How do the lines below between the ones holding "Each pin in this annotation sits on the open" and "Annotation guideline — tag the white right", inclusive, read? Give them again exactly, with no other lines.

[Items from a dataset]
☆ ☆ ☆ ☆

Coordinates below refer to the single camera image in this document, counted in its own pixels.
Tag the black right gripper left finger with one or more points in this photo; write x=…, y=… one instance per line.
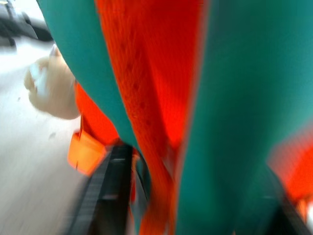
x=110, y=195

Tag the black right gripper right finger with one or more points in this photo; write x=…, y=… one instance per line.
x=294, y=218

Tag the orange and teal knitted cloth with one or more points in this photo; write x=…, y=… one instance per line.
x=227, y=102

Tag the cream plush pendant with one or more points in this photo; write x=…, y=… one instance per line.
x=52, y=85

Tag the dark grey blurred object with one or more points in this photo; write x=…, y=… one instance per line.
x=22, y=22

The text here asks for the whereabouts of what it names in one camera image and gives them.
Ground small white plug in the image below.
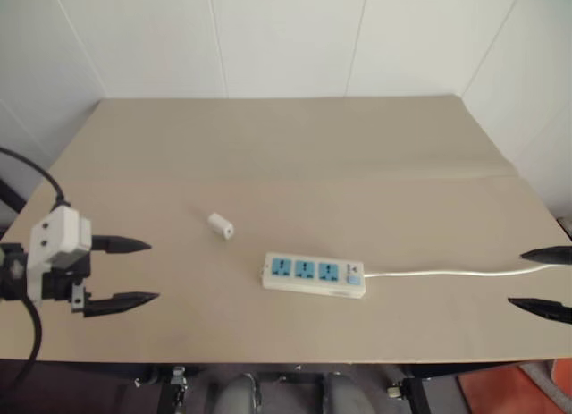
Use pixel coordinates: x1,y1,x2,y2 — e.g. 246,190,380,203
206,212,235,242

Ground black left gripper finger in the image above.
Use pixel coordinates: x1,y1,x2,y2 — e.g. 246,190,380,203
90,234,153,256
82,291,162,319

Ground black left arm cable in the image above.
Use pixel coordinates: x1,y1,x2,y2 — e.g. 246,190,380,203
0,146,72,391

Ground white power cable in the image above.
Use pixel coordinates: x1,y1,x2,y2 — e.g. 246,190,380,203
363,263,550,282

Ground orange object on floor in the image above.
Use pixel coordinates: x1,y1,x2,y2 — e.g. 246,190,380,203
550,357,572,414

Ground black slanted strut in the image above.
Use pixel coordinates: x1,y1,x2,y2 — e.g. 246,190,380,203
0,176,29,230

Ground grey rounded shape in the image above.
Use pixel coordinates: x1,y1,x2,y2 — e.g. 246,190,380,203
213,371,262,414

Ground black table frame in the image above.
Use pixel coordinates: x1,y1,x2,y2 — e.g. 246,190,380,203
0,356,572,414

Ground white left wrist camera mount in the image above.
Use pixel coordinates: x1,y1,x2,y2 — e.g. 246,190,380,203
27,206,93,306

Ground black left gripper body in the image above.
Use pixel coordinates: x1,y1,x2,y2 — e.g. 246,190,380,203
41,251,94,316

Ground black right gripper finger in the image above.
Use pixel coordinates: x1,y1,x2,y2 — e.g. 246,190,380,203
507,297,572,324
518,244,572,268

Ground white power strip blue sockets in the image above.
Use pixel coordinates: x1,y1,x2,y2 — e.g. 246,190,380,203
259,250,368,301

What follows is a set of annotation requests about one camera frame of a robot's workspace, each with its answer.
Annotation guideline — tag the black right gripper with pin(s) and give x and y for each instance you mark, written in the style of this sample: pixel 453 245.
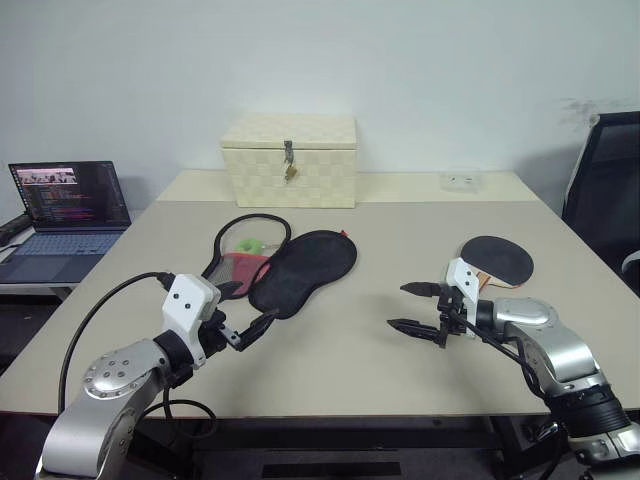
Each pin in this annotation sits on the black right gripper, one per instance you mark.
pixel 450 315

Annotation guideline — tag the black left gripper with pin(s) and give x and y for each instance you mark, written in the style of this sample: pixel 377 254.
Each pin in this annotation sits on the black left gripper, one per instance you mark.
pixel 220 335

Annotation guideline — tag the black racket cover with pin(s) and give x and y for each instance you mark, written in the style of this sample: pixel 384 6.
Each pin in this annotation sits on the black racket cover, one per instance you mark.
pixel 300 270

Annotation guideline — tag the black table tennis paddle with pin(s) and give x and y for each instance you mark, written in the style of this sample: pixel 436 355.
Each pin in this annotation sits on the black table tennis paddle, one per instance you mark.
pixel 500 257

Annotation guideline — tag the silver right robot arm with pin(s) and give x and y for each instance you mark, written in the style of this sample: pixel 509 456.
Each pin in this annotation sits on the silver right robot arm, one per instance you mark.
pixel 560 350

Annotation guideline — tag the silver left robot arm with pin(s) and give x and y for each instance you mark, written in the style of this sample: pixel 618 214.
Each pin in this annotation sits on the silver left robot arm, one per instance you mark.
pixel 100 380

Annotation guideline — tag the white power socket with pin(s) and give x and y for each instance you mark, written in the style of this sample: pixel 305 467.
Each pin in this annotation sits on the white power socket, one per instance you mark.
pixel 460 182

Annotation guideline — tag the brass padlock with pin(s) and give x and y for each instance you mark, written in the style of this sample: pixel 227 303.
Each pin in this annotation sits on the brass padlock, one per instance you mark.
pixel 291 173

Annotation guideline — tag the cream woven lidded box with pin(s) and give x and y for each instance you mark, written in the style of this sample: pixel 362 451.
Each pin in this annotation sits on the cream woven lidded box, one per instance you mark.
pixel 310 170

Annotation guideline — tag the metal box latch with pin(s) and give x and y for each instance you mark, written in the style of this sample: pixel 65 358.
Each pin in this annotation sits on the metal box latch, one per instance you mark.
pixel 288 150

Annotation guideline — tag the open laptop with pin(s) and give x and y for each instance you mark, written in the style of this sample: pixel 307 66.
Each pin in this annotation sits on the open laptop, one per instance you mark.
pixel 70 195

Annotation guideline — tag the black office chair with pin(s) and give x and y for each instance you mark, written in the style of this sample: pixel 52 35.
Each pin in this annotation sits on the black office chair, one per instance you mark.
pixel 610 175

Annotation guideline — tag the black electronic device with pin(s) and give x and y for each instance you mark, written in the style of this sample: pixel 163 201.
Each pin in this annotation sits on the black electronic device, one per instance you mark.
pixel 12 230

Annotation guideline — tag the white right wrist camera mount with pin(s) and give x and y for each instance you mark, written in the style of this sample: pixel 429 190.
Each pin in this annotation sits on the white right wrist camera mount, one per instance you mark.
pixel 462 275

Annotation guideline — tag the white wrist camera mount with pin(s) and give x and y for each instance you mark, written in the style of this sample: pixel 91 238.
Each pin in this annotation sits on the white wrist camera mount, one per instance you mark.
pixel 187 300
pixel 462 275

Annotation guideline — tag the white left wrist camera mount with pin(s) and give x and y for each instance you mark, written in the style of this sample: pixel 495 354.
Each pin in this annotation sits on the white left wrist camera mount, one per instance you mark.
pixel 187 300

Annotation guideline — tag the black table frame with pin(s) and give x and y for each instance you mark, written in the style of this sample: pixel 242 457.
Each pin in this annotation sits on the black table frame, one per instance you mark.
pixel 350 435

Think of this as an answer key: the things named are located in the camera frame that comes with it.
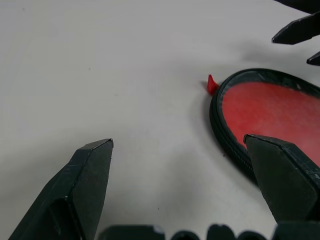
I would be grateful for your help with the red table tennis paddle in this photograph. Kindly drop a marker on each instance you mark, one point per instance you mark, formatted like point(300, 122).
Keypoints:
point(262, 112)

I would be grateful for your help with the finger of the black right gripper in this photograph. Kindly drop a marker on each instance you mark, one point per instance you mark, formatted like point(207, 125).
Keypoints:
point(315, 59)
point(297, 30)

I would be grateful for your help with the black mesh paddle case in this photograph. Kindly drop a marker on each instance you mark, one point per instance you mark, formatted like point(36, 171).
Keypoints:
point(217, 125)

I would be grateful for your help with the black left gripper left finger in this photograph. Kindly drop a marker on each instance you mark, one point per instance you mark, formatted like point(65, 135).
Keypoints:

☆ ☆ ☆ ☆

• _Result_
Each pin in this annotation sits on the open laptop, one per instance you mark.
pixel 70 195

Annotation guideline — tag the black office chair with pin(s) and give x and y for each instance you mark, written in the style of this sample: pixel 52 35.
Each pin in this annotation sits on the black office chair, one per instance you mark.
pixel 610 175

Annotation guideline — tag the black electronic device with pin(s) and give x and y for each instance you mark, written in the style of this sample: pixel 163 201.
Each pin in this annotation sits on the black electronic device, one per instance you mark.
pixel 12 230

Annotation guideline — tag the white right wrist camera mount with pin(s) and give x and y for each instance you mark, written in the style of this sample: pixel 429 190.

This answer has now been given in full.